In four days, a fire has moved over 100km across the desert, destroying everything in its path. This mega-blaze is so intense that it has been creating its own weather systems, including two large clouds filled with particulate matter that can be seen hovering above Australia’s vast outback.
Charles Darwin University’s Dr Rohan Fisher, an expert in using satellite information to understand complex ecological problems, has been following the fire. Speaking to Yahoo News on Wednesday night, he said it has been “moving quickly” and “every which way”.
“I’ve never seen a fire that big suddenly appear,” he said.
What sparked the mega-blaze?
The two large clouds were created by a mix of humidity and particulate matter from the fires. Underneath, it’s possible to see grey smoke blowing southwest. Earth that’s been scorched by the fires has turned a darker brown, making it possible to track their path through the desert.
Scrutinising images of the desert, Dr Fisher has traced the likely cause of the blaze to four lightning strikes last Saturday, which created separate fires that came together.
Located around 30km west of Tennant Creek in the Northern Territory, it has scorched around 3,000 square kilometres of land. Luckily, earlier fires from 2024 and 2025 have reduced fuel loads in the surrounding area.
There have been dozens of similar occurrences across the Tanami Desert and Great Sandy Desert in Western Australia and the Northern Territory. Because Australia’s deserts are so sparsely populated, few people are aware of their scale.
Over the five days to Wednesday, 6,700 square kilometres had burned across the Northern Territory alone.
“It’s the hottest and driest time of the year, and it also coincides with when we get these lightning strikes. Right now we’re in the very peak of bushfire season for Australia, although if you live down south, you wouldn’t believe it,” he said.

The green line shows the eastward path of the fires between Saturday and Tuesday. Source: European Union, contains modified Copernicus Sentinel data 2025
What blaze is that?
New terms to describe fires have been proposed as blazes become bigger and more dangerous.
Gigafire 100,000 hectares
Terafire 1 million hectares
“People said we’d never need to use terafire, but we’ve had at least one this year, east of Broome. The fires we’re seeing at the moment will be megafires if not gigafires,” Fisher said.

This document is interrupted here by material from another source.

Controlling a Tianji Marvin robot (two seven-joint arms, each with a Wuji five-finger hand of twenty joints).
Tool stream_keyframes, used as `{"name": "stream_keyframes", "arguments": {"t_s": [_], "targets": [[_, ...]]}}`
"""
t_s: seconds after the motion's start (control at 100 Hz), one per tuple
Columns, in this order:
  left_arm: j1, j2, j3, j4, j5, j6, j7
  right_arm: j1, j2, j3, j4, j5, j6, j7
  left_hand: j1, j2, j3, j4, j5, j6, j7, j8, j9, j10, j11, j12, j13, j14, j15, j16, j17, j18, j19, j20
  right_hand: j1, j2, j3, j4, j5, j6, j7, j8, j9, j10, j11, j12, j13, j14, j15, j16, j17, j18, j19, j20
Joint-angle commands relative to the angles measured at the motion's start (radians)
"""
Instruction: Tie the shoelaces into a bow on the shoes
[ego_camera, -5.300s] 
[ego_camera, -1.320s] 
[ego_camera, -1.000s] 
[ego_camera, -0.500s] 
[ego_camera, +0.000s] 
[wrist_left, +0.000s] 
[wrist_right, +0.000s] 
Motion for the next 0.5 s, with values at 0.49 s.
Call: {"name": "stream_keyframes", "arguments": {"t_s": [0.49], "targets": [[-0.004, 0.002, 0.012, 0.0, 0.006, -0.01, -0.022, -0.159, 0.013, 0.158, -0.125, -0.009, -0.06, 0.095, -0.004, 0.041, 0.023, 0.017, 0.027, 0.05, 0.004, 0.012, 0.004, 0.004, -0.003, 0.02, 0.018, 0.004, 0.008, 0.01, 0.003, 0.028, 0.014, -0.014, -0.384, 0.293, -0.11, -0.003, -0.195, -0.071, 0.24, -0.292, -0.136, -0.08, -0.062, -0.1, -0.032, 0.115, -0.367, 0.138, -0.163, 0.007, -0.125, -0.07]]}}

How can the problem be fixed?
Fisher said he finds it “incredibly frustrating” that the focus on fire prevention is often on ignition, rather than managing fuels. “If you don’t create fuel-resistant landscapes, you’re going to have issues,” he said.
Outback terrain has been in decay since European settlement. Invasive foxes and cats have wiped out marsupials from most of the Red Centre, and trade routes and knowledge about waterholes have been lost as Indigenous families were forced out.
“The root cause is the dispossession of Indigenous people of their land, and the change in management across those landscapes,” Fisher said in August.
There are Indigenous rangers in the desert today, using traditional burning patterns to reduce fuel loads. But the area is vast and there are not enough people on the ground to prevent large fires from erupting.